The public markets have a new hero.
He's a judge in U.S. Bankruptcy Court in New York named Allan Gropper.
Gropper, who presides over the bankruptcy of Northwest Airlines Corp., told a group of hedge funds last week that they should get over themselves.
The funds, including Owl Creek Management LP, the airline's third-largest shareholder, had claimed they didn't have to disclose to the court when they had bought their Northwest shares and how much they paid for them.
Their reasoning: The information would show other investors how the funds worked, letting them horn in on fund strategy and siphoning off some of the profit. Gropper told them they had to comply with standard disclosure rules like everyone else in the case. The funds have appealed his decision.
Gropper's stand on disclosure is especially welcome at a time when U.S. companies and even Treasury Secretary Henry Paulson are complaining about the costs of telling investors what they need to know. The price is so onerous, they say, corporations may start trading their shares on overseas markets where restrictions are fewer.
By ruling against the hedge funds -- which make bets on any variety of investments and take big fees when they guess right - - Gropper exposed their arrogance.
Do the funds really think nobody knows what they're doing? I suppose they also want us to believe that news of takeovers doesn't leak from Wall Street before the deals are announced.
What's more, investors who copy hedge funds might not be too smart. In 2006, the average fund returned 13 percent, according to Hedge Fund Research Inc. in Chicago, while the average return for companies whose shares comprise the benchmark Standard & Poor's 500 Index was 16 percent.

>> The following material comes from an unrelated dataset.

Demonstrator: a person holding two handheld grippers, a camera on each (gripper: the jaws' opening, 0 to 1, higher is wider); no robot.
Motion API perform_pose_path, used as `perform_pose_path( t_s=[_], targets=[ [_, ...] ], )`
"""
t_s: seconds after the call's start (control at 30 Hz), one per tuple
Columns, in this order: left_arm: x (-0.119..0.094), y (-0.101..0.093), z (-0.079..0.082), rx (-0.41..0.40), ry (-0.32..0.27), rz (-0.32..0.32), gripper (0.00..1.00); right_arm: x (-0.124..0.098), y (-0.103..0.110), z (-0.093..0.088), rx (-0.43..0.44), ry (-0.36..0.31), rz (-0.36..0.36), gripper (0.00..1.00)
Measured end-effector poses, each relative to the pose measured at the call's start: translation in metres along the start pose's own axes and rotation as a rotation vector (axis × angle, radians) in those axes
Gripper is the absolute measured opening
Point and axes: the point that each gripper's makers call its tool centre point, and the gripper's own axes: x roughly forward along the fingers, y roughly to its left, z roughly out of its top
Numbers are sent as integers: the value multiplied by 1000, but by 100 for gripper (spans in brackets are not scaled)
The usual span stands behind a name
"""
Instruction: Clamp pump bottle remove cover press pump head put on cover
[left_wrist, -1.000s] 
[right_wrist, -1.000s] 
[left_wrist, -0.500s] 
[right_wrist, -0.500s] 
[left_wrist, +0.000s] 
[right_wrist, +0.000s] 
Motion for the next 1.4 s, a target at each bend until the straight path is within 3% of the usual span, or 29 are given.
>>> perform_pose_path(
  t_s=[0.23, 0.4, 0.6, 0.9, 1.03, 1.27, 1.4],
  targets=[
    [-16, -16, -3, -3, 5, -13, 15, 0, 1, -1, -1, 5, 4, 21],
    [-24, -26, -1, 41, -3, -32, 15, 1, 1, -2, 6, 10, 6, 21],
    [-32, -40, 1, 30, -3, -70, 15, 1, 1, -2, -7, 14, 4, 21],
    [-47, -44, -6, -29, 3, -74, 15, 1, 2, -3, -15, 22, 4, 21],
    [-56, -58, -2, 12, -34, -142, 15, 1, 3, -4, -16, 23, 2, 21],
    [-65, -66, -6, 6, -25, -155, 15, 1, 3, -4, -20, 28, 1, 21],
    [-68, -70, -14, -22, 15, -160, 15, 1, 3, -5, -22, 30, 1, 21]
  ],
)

The funds' poor performance probably stems from their proliferation -- there are now about 9,000 of them. It's hard for any one fund to find unique investments, and they all end up doing pretty much the same thing. Mutual funds have the same problem. Few of them beat index funds that merely match a market's results.

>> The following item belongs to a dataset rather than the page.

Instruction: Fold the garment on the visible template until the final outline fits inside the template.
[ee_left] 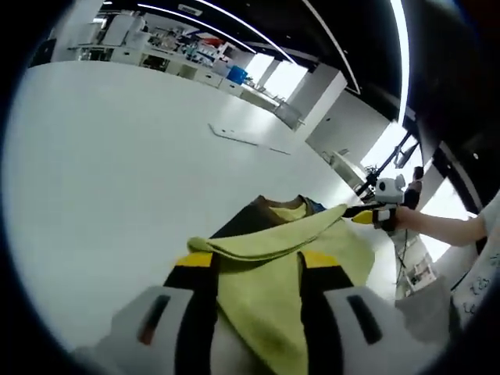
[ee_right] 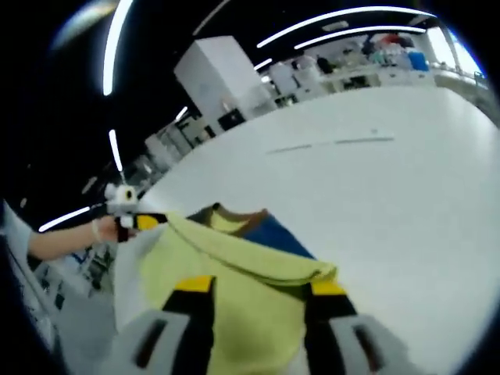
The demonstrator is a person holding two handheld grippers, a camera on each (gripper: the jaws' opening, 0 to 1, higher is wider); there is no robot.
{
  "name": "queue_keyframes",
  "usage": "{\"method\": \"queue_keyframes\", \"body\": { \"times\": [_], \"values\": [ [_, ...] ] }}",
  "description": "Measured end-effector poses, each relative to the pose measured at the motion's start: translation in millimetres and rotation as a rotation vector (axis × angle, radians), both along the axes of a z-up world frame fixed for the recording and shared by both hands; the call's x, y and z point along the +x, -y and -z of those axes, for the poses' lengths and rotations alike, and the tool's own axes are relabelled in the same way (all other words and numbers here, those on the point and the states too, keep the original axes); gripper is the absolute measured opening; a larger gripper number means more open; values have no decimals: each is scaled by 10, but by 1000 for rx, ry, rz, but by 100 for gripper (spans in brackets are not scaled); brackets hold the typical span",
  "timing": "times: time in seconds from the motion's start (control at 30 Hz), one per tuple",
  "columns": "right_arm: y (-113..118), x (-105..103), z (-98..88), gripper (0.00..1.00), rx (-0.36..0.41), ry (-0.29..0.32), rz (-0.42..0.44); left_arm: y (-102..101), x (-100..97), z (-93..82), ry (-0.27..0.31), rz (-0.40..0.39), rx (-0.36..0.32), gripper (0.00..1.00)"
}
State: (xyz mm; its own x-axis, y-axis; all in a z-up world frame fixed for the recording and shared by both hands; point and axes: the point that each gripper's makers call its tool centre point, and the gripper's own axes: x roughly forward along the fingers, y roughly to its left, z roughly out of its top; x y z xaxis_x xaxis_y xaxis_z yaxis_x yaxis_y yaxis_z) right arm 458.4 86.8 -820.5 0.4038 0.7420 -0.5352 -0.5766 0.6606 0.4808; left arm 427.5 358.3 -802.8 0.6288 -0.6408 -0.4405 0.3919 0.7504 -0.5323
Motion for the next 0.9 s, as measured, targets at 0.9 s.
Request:
{"method": "queue_keyframes", "body": {
  "times": [0.9],
  "values": [
    [167, -46, -201, 78, -96, 158, -11, -197, 61, -149, 103, 6, 90, 77]
  ]
}}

Corporate complaints about disclosure requirements focus on the 2002 Sarbanes-Oxley law -- passed after the massive frauds at Enron Corp. and WorldCom Inc. Company audits now have to be tougher and executives must swear to the accuracy of their financial statements.
Christopher Cox, chairman of the Securities and Exchange Commission, which regulates U.S. stock markets, said March 14 that while Sarbanes-Oxley has led to "duplicated or misdirected efforts," that can be fixed without changing the law.
Nasdaq Stock Market Inc., the biggest U.S. equities market after the New York Stock Exchange, is "110 percent behind" the 2002 law, Chief Executive Officer Robert Greifeld said yesterday. He had just hired former U.S. Rep. Michael Oxley, co-sponsor of the law, as non-executive vice chairman.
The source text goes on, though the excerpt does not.